It’s an open secret that most public corporations exhibit abysmal corporate governance. Insider management is skilled in using corporate by-laws against the shareholders that are nominally their bosses. One good example is HP’s acquisition of Compaq. Whatever the merits of the deal, the company (i.e. Carly Fiorina) spent half a billion dollars of shareholder’s money in PR expenditures opposed by a significant chunk of the said shareholders, lobbying for an outcome that would handsomely profit the same executives with retention bonuses, a flagrant case of self-dealing.
Most shares are owned by large institutional investors that are too lazy to do proper due diligence. In many case, they are pension funds or investment banks that curry management’ favor in the form of contracts. Index funds can’t even vote with their feet. The only way out would be for corporate by-laws to be standardized and made statutory, rather than one-offs rife with potential for abuse.
A simple question: if a board’s job is to hire and fire a company’s CEO, why is the CEO, who is after all a mere employee, allowed to participate in the board at all, let alone preside it? The CEO should be accountable to the board, not a member of it, or privy to the board’s deliberations. This is in part due to gross over-hyping of CEOs’ importance. What they do is neither unique or as rare a skill as is often supposed, and their prima donna demands should be resisted. Of course, most companies’ boards today are already dominated by their management, so the rot is set too deep to expunge easily.

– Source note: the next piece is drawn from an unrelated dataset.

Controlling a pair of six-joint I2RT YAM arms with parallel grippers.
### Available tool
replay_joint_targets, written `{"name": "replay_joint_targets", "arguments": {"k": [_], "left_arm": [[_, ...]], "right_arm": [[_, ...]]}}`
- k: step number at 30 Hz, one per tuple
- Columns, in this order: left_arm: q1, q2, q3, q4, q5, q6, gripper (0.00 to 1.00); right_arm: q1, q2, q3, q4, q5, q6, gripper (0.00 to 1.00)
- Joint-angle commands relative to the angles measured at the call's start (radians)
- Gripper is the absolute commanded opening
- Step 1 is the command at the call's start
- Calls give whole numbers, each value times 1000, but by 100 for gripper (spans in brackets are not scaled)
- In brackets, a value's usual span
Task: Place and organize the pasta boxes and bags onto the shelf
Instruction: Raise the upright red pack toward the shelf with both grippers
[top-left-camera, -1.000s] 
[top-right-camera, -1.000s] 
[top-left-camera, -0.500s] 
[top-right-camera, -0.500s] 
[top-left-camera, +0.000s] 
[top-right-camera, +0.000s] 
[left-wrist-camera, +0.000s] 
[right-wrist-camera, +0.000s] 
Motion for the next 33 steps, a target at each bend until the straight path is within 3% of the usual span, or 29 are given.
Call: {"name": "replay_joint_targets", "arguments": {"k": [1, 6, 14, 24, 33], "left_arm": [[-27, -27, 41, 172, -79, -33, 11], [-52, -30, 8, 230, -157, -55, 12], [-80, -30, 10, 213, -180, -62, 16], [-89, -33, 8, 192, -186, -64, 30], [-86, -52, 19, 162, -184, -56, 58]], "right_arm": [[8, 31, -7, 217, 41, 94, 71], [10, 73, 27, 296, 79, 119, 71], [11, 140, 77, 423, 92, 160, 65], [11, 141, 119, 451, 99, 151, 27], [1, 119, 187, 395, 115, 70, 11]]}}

I concluded years ago that most public corporations are run by self-dealing kleptocracies. They loot most of the companies’ profits, and leave some crumbs to the shareholders. The only way to realize the true potential of investing in a profit-making enterprise is to be an active majority shareholder, either by buying a controlling stake (an option available only to those already wealthy) or by starting one yourself. Belgian financier Albert Frère had a saying “The difference between a big minority shareholder and a small minority shareholder is the difference between a big chump and a small chump”.